Selain dikembangkan 6 dimensi, pada P5 juga dikenal ada tema-tema yang bisa menjadi pilihan. Tema proyek P5 pada jenjang PAUD ada 4, yaitu (1) Aku Sayang Bumi, (2) Aku Cinta Indonesia, (3) Kita Semua Bersaudara, dan (4) Imajinasi dan Kreativitasku. Tema proyek P5 pada jenjang SD/SDLB/ MI, SMP/SMLB/MTs, SMA/SMALB/MA, SMK/SMKLB/MAK, dan sederajat sebanyak 7 tema, yaitu (1) Gaya Hidup Berkelanjutan, (2) Kearifan Lokal, (3) Bhinneka Tunggal Ika, (4) Bangunlah Jiwa dan Raganya, (5) Suara Demokrasi, (6) Kewirausahaan, dan (7) Rekayasa Teknologi. Khusus untuk SMK ditambah tema Kebekerjaan. Â
Tema-tema tersebut dipilih dan dilaksanakan sesuai dengan kemampuan dan kondisi sekolah masing-masing. Jumlahnya 1 s.d. 2 atau 3 tema dalam 1 tahun ajaran. Sekolah diberikan keleluasaan dalam melaksanakan P5, yaitu; (1) setiap hari selama 2 JP setelah jam pelajaran selesai, (2) 1 hari tertentu pada setiap minggu, dan (3) menggunakan sistem blok. P5 dilaksanakan selama waktu tertentu. Guru tidak melaksanakan pembelajaran karena peserta didik fokus mengerjakan proyek dan guru membimbing peserta didik dalam pelaksanaannya.
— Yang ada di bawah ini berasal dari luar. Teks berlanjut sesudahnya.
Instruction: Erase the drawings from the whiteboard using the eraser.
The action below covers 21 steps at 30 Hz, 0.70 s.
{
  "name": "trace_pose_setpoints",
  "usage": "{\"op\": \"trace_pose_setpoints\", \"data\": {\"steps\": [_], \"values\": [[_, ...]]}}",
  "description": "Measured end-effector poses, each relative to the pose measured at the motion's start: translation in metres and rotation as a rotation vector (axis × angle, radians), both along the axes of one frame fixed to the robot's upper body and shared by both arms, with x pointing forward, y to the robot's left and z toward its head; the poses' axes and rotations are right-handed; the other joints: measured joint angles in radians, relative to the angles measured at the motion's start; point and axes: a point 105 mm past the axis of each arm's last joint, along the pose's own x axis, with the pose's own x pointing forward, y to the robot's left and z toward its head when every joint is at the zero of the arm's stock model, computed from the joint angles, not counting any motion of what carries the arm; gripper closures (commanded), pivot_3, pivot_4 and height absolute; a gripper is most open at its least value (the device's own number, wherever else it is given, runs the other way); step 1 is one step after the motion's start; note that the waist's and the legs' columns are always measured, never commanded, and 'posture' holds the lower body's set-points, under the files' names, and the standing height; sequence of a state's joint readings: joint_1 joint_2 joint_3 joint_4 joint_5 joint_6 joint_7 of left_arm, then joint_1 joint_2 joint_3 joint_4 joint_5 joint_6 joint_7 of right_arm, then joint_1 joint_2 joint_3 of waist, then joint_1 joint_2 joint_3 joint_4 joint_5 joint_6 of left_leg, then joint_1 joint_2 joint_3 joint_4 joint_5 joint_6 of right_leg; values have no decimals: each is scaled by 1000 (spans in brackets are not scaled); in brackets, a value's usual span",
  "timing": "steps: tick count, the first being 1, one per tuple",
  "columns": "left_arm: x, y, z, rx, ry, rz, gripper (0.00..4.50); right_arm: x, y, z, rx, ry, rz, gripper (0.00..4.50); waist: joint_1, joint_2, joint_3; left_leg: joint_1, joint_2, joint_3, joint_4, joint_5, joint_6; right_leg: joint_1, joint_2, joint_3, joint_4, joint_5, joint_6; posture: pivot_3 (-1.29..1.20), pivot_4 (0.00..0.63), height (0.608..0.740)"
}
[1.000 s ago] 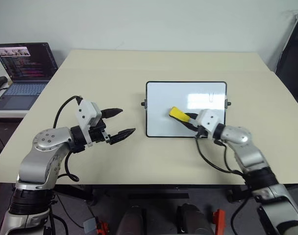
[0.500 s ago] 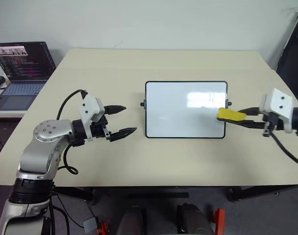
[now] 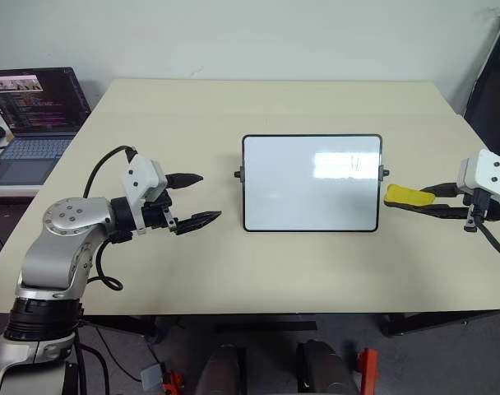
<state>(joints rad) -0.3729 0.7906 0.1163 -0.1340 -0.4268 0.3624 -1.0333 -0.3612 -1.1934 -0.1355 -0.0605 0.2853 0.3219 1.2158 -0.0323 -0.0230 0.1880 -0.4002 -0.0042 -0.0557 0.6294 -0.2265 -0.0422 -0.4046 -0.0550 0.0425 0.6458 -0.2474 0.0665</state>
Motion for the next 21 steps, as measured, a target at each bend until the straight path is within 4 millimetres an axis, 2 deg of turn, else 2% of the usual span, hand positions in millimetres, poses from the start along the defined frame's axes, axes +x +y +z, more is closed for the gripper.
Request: {"op": "trace_pose_setpoints", "data": {"steps": [10,13,17,21], "values": [[-1,-2,2,2,-9,-6,0,5,5,2,32,-35,2,3506,0,0,0,0,0,0,0,0,0,0,0,0,0,0,0,0,150,740],[-1,-2,2,1,-11,-7,0,13,13,6,103,-87,3,3506,-2,0,0,0,0,1,0,0,0,0,0,1,1,0,0,0,150,740],[0,-5,3,-11,-17,-11,0,46,32,15,352,-267,-64,3506,-6,-1,-1,1,0,0,1,0,0,0,1,1,2,1,0,0,150,740],[1,-12,-1,-31,-6,-22,0,73,48,-10,461,-370,-203,3506,0,-1,-1,0,-1,0,1,0,0,-1,0,1,3,1,0,0,150,740]]}}
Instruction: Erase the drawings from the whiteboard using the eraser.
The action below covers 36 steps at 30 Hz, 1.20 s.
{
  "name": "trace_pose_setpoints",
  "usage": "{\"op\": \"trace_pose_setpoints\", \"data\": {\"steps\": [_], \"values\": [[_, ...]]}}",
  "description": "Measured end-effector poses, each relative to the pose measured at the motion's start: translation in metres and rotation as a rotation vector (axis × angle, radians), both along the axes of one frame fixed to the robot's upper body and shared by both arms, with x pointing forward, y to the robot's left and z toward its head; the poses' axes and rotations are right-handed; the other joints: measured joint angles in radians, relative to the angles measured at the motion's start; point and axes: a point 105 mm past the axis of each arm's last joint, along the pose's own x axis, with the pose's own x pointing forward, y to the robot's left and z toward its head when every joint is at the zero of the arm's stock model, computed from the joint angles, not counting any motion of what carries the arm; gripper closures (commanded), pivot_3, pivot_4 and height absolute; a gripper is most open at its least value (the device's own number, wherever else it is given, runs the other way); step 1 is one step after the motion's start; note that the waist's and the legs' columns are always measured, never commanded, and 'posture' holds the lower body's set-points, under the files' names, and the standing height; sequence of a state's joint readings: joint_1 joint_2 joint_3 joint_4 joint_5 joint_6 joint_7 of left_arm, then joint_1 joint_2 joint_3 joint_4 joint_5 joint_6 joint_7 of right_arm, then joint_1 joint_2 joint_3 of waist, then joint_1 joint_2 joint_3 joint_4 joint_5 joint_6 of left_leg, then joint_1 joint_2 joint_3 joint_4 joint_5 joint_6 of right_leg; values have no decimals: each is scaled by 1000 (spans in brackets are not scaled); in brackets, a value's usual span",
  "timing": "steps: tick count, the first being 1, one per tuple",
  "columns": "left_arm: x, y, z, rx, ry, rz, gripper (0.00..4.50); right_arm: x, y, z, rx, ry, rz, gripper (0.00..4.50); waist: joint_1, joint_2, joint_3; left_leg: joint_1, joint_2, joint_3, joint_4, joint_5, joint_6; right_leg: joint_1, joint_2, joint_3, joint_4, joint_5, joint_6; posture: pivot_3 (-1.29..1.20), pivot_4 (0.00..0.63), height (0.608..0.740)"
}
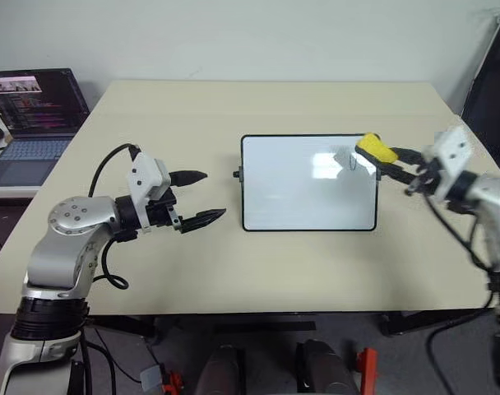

Tujuan dari P5 pada dasarnya bagus, yaitu untuk mewujudkan manusia Indonesia yang pancasilais. Tetapi pelaksanaannya tidak seindah di atas kertas. Sekolah banyak yang masih bingung bagaimana cara melaksanakan P5. Akibatnya, banyak terjadi miskonsepsi.
P5 dipahami dan dilaksanakan sebagai kegiatan yang orientasinya menghasilkan karya dan diakhiri dengan gelar karya dalam bentuk pameran atau pentas seni. Bahkan karya atau hasil proyek peserta didik dilombakan. P5 seolah identik dengan mata pelajaran prakarya, seni, atau terkesan menjadi pembelajaran berbasis proyek. Peserta didik sibuk mengerjakan proyek, sedangkan nilai-nilai Pancasilanya kurang tertanam dan dikuatkan ke dalam jiwa peserta didik. Padahal, substansi P5 adalah penguatan karakter, bukan berorientasi kepada produk atau hasil, tetapi kepada proses.